• [ACTIVITY]: Return the data below in full, exactly as it stands.

[Stored items]
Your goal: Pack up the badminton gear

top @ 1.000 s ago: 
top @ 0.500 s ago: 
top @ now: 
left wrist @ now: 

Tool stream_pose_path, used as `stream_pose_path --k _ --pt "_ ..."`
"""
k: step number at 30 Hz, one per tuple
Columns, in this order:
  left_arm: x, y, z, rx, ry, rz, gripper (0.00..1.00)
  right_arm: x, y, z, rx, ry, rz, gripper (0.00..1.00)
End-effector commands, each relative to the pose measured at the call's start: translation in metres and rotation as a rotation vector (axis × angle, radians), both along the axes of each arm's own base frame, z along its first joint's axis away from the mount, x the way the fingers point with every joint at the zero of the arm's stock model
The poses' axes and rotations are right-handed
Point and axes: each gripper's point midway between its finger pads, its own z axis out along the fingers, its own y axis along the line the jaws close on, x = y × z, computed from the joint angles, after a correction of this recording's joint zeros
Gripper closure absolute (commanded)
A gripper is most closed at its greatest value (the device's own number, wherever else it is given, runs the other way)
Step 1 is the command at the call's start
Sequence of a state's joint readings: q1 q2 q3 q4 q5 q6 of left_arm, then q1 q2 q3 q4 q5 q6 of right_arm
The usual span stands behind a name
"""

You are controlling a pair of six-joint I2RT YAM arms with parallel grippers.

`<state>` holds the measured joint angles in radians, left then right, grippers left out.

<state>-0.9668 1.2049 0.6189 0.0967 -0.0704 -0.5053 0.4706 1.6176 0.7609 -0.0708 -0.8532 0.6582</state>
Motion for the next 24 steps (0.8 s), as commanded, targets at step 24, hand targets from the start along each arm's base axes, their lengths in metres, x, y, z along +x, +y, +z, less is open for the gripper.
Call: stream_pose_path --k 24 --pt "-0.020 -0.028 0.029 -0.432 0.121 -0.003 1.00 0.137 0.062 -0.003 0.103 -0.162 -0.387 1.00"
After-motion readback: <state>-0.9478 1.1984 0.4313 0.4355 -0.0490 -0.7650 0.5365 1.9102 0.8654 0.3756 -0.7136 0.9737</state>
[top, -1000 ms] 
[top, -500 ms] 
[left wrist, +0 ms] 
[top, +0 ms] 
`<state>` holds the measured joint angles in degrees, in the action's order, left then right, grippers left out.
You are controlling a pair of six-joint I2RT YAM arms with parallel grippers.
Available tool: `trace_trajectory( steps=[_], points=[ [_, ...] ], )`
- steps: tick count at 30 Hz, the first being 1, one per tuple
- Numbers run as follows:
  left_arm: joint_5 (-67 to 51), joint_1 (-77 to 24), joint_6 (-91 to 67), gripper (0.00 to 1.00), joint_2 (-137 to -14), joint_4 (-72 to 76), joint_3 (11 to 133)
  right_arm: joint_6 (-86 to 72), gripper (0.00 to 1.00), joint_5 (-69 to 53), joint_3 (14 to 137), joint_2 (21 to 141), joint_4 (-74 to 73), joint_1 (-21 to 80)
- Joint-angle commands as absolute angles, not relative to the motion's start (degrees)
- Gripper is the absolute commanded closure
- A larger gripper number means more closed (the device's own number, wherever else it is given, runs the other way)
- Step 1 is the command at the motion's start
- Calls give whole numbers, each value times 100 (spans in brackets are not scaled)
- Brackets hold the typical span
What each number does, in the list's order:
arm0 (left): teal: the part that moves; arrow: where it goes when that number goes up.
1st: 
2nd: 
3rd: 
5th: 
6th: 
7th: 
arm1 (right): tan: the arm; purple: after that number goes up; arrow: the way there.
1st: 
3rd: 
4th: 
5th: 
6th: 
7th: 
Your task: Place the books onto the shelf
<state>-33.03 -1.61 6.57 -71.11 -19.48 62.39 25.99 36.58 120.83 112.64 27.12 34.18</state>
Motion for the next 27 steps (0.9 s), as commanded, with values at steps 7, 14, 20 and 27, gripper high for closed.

• [REPLY]:
Your goal: Pack up the badminton gear

top @ 1.000 s ago: 
top @ 0.500 s ago: 
top @ now: 
left wrist @ now: 

Tool stream_pose_path, used as `stream_pose_path --k _ --pt "_ ..."`
"""
k: step number at 30 Hz, one per tuple
Columns, in this order:
  left_arm: x, y, z, rx, ry, rz, gripper (0.00..1.00)
  right_arm: x, y, z, rx, ry, rz, gripper (0.00..1.00)
End-effector commands, each relative to the pose measured at the call's start: translation in metres and rotation as a rotation vector (axis × angle, radians), both along the axes of each arm's own base frame, z along its first joint's axis away from the mount, x the way the fingers point with every joint at the zero of the arm's stock model
The poses' axes and rotations are right-handed
Point and axes: each gripper's point midway between its finger pads, its own z axis out along the fingers, its own y axis along the line the jaws close on, x = y × z, computed from the joint angles, after a correction of this recording's joint zeros
Gripper closure absolute (commanded)
A gripper is most closed at its greatest value (the device's own number, wherever else it is given, runs the other way)
Step 1 is the command at the call's start
Sequence of a state's joint readings: q1 q2 q3 q4 q5 q6 of left_arm, then q1 q2 q3 q4 q5 q6 of right_arm
The usual span stands behind a name
"""

You are controlling a pair of six-joint I2RT YAM arms with parallel grippers.

`<state>` holds the measured joint angles in radians, left then right, grippers left out.

<state>-0.9668 1.2049 0.6189 0.0967 -0.0704 -0.5053 0.4706 1.6176 0.7609 -0.0708 -0.8532 0.6582</state>
Motion for the next 24 steps (0.8 s), as commanded, targets at step 24, hand targets from the start along each arm's base axes, their lengths in metres, x, y, z along +x, +y, +z, less is open for the gripper.
Call: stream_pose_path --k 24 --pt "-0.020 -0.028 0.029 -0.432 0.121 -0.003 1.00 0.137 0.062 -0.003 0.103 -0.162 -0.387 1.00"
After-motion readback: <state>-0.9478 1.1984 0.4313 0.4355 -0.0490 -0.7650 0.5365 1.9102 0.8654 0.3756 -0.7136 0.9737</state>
[top, -1000 ms] 
[top, -500 ms] 
[left wrist, +0 ms] 
[top, +0 ms] 
`<state>` holds the measured joint angles in degrees, in the action's order, left then right, grippers left out.
You are controlling a pair of six-joint I2RT YAM arms with parallel grippers.
Available tool: `trace_trajectory( steps=[_], points=[ [_, ...] ], )`
- steps: tick count at 30 Hz, the first being 1, one per tuple
- Numbers run as follows:
  left_arm: joint_5 (-67 to 51), joint_1 (-77 to 24), joint_6 (-91 to 67), gripper (0.00 to 1.00), joint_2 (-137 to -14), joint_4 (-72 to 76), joint_3 (11 to 133)
  right_arm: joint_6 (-86 to 72), gripper (0.00 to 1.00), joint_5 (-69 to 53), joint_3 (14 to 137), joint_2 (21 to 141), joint_4 (-74 to 73), joint_1 (-21 to 80)
- Joint-angle commands as absolute angles, not relative to the motion's start (degrees)
- Gripper is the absolute commanded closure
- A larger gripper number means more closed (the device's own number, wherever else it is given, runs the other way)
- Step 1 is the command at the motion's start
- Calls give whole numbers, each value times 100 (spans in brackets are not scaled)
- Brackets hold the typical span
What each number does, in the list's order:
arm0 (left): teal: the part that moves; arrow: where it goes when that number goes up.
1st: 
2nd: 
3rd: 
5th: 
6th: 
7th: 
arm1 (right): tan: the arm; purple: after that number goes up; arrow: the way there.
1st: 
3rd: 
4th: 
5th: 
6th: 
7th: 
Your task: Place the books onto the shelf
<state>-33.03 -1.61 6.57 -71.11 -19.48 62.39 25.99 36.58 120.83 112.64 27.12 34.18</state>
Motion for the next 27 steps (0.9 s), as commanded, with values at steps 7, 14, 20 and 27, gripper high for closed.

This concludes the exercise.